Li Xiao-Xiao, Wang Guan-Ru, Li Chao, He Na, Yao Peng, Cheng Yin-Chu, Wang Chu-Hui, Ge Qing-Gang, Yi Min, Wang Zong-Yu, Shi Lu-Wen, Zhao Rong-Sheng
Department of Pharmacy and Department of Intensive Care Unit, Peking University Third Hospital, Beijing, China.
Department of Pharmacy Administration and Clinical Pharmacy, School of Pharmaceutical Sciences, Peking University, Beijing, China.
Front Med (Lausanne). 2022 Jun 9;9:829267. doi: 10.3389/fmed.2022.829267. eCollection 2022.
Thrombocytopenia can cause substantial morbidity and mortality in critically ill patients. There are multiple etiology factors and various mechanisms associated with thrombocytopenia, of which drug-induced thrombocytopenia (DITP) deserves attention.
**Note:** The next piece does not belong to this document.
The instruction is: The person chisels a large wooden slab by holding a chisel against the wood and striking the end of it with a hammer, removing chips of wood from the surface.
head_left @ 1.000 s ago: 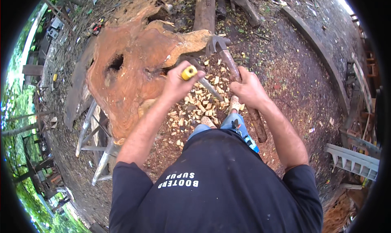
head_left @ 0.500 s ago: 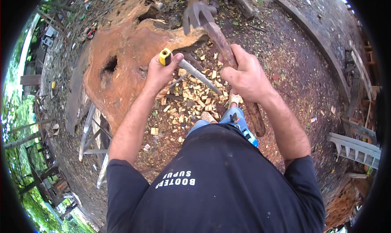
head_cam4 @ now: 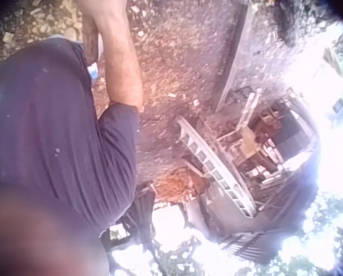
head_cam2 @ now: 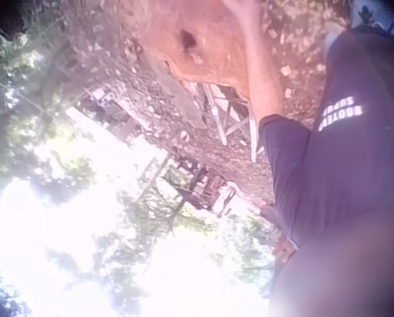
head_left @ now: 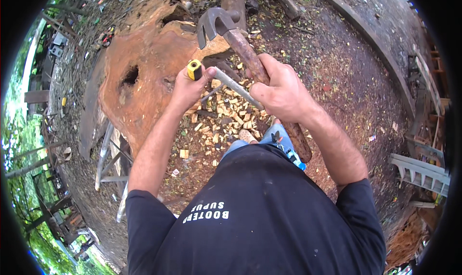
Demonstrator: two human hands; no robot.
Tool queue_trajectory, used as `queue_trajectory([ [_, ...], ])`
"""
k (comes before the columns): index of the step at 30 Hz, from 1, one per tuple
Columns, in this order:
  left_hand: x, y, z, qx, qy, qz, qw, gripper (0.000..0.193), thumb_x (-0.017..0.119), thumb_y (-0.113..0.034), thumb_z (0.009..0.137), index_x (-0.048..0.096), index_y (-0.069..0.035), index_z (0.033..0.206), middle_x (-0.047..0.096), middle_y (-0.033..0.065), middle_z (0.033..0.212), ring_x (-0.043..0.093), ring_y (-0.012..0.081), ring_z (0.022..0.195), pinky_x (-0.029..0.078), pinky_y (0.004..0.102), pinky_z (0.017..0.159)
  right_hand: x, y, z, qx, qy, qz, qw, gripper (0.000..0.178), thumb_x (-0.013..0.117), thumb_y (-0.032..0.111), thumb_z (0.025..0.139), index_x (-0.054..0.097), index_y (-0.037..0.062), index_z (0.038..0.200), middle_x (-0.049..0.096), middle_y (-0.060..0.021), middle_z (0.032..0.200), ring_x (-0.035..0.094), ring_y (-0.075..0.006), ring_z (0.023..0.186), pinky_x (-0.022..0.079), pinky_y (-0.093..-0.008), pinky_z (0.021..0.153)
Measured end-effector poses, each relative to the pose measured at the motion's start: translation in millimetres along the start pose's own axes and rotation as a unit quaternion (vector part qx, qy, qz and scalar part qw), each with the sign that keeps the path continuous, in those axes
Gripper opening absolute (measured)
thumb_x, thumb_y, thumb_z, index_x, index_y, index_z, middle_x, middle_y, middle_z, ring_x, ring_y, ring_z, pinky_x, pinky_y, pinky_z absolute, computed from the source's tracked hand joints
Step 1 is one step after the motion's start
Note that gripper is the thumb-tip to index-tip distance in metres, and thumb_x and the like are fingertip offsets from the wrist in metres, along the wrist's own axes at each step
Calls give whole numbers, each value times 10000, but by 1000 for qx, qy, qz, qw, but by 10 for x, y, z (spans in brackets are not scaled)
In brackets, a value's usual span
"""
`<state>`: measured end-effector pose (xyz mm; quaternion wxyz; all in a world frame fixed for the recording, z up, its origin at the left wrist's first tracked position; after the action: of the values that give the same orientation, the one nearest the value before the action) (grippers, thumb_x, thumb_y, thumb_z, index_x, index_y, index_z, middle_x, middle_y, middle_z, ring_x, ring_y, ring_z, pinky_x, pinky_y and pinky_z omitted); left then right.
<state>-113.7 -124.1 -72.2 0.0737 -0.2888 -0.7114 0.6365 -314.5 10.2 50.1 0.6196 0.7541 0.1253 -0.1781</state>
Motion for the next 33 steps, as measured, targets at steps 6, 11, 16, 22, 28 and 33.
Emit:
queue_trajectory([
  [6, 55, -139, -42, 30, -5, 29, 999, 334, 776, -326, 886, 577, -76, 791, 555, -67, 701, 486, 45, 651, 429, 247, 579, -44, 81, -16, -21, -16, 21, 999, 293, 568, 140, 769, 571, -19, 1014, 565, -88, 674, 577, -169, 586, 475, -357, 559],
  [11, 62, -178, -75, 17, -9, 47, 999, 348, 783, -327, 880, 580, -67, 769, 557, -62, 695, 482, 43, 652, 433, 250, 581, -13, 88, -25, -37, -5, 10, 999, 276, 563, 124, 770, 565, -15, 1008, 559, -92, 670, 552, -176, 565, 452, -357, 545],
  [16, 131, -202, -124, 58, -8, 98, 993, 347, 795, -328, 865, 644, -15, 851, 625, -19, 725, 547, 60, 695, 473, 270, 625, -7, 181, -104, -49, 4, -18, 999, 304, 615, 169, 777, 502, -57, 945, 634, -233, 705, 658, -398, 662, 512, -460, 630],
  [22, 176, 194, -23, 162, 3, 115, 980, 145, 739, -86, 881, 688, -31, 1006, 709, 0, 876, 642, 92, 795, 532, 292, 736, 440, -208, -228, -117, 6, -146, 982, 259, 577, 80, 766, 453, -39, 959, 590, -221, 620, 636, -423, 583, 504, -505, 589],
  [28, 247, 450, -227, 109, -6, 185, 977, 315, 790, -313, 852, 672, -30, 924, 679, 116, 774, 676, 220, 747, 535, 368, 697, 420, -411, -269, -55, 33, -145, 987, 281, 602, 112, 775, 468, -26, 980, 582, -235, 623, 619, -465, 612, 484, -534, 594],
  [33, 526, 166, -580, 99, 23, 242, 965, 341, 832, -277, 813, 560, -71, 815, 580, 38, 707, 557, 153, 653, 458, 332, 589, 99, -216, -309, -43, -32, -21, 998, 232, 592, 96, 770, 464, -5, 936, 578, -177, 589, 626, -364, 534, 489, -482, 543],
])
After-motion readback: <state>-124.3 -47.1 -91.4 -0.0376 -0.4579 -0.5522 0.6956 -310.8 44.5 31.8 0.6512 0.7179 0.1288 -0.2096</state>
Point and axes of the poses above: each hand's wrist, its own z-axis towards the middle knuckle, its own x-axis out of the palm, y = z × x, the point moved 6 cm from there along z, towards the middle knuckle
Herein, we describe a case of severe thrombocytopenia during intensive care unit (ICU) hospitalization that was likely to be associated with vancomycin. By revealing the process of identifying this case of DITP and reviewing relevant clinical studies, a risk alert of vancomycin-related severe hematotoxicity should be considered.
血小板减少症可导致危重症患者出现严重的发病率和死亡率。血小板减少症存在多种病因和相关机制,其中药物性血小板减少症(DITP)值得关注。在此,我们描述了1例在重症监护病房(ICU)住院期间发生的严重血小板减少症病例,该病例可能与万古霉素有关。通过揭示该DITP病例的识别过程并回顾相关临床研究,应考虑对万古霉素相关严重血液毒性发出风险警示。